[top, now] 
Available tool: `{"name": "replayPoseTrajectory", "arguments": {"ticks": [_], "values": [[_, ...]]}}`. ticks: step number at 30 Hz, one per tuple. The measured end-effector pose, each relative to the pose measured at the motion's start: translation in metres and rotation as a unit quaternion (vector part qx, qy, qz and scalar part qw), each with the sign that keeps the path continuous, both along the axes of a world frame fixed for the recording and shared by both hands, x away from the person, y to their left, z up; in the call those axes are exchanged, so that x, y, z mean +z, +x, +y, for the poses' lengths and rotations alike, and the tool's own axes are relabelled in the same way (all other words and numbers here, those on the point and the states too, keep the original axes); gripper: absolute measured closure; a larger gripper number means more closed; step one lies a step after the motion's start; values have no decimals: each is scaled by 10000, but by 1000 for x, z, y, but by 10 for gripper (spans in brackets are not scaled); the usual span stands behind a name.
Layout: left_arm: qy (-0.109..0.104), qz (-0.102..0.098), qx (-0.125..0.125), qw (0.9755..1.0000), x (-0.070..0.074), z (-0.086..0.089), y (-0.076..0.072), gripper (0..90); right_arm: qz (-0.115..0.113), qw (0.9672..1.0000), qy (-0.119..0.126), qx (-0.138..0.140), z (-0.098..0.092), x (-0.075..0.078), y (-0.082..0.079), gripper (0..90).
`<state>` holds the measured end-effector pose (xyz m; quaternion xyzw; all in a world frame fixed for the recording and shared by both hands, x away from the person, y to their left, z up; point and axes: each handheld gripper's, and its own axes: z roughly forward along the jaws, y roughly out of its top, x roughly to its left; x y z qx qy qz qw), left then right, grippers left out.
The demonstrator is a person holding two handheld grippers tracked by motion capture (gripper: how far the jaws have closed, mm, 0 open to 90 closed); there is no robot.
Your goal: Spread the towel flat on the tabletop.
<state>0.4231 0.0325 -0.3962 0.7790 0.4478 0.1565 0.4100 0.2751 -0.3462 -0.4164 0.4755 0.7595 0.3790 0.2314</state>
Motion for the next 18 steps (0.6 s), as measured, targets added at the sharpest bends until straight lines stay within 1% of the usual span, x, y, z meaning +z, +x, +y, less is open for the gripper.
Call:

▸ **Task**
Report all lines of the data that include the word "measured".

▸ **Task output**
Available tool: `{"name": "replayPoseTrajectory", "arguments": {"ticks": [_], "values": [[_, ...]]}}`. ticks: step number at 30 Hz, one per tuple. The measured end-effector pose, each relative to the pose measured at the motion's start: translation in metres and rotation as a unit quaternion (vector part qx, qy, qz and scalar part qw), each with the sign that keeps the path continuous, both along the axes of a world frame fixed for the recording and shared by both hands, x away from the person, y to their left, z up; in the call those axes are exchanged, so that x, y, z mean +z, +x, +y, for the poses' lengths and rotations alike, and the tool's own axes are relabelled in the same way (all other words and numbers here, those on the point and the states too, keep the original axes); gripper: absolute measured closure; a larger gripper number means more closed; step one lies a step after the motion's start; values have no decimals: each is scaled by 10000, but by 1000 for x, z, y, but by 10 for gripper (spans in brackets are not scaled); the usual span stands behind a name.
`<state>` holds the measured end-effector pose (xyz m; quaternion xyzw; all in a world frame fixed for the recording and shared by both hands, x away from the person, y to their left, z up; point and axes: each handheld gripper's, and its own axes: z roughly forward along the jaws, y roughly out of its top, x roughly to its left; x y z qx qy qz qw), left then right, grippers left out.
Motion for the next 18 steps (0.6 s), as measured, targets added at the sharpest bends until straight lines stay within 1% of the usual span, x, y, z meaning +z, +x, +y, less is open for the gripper.

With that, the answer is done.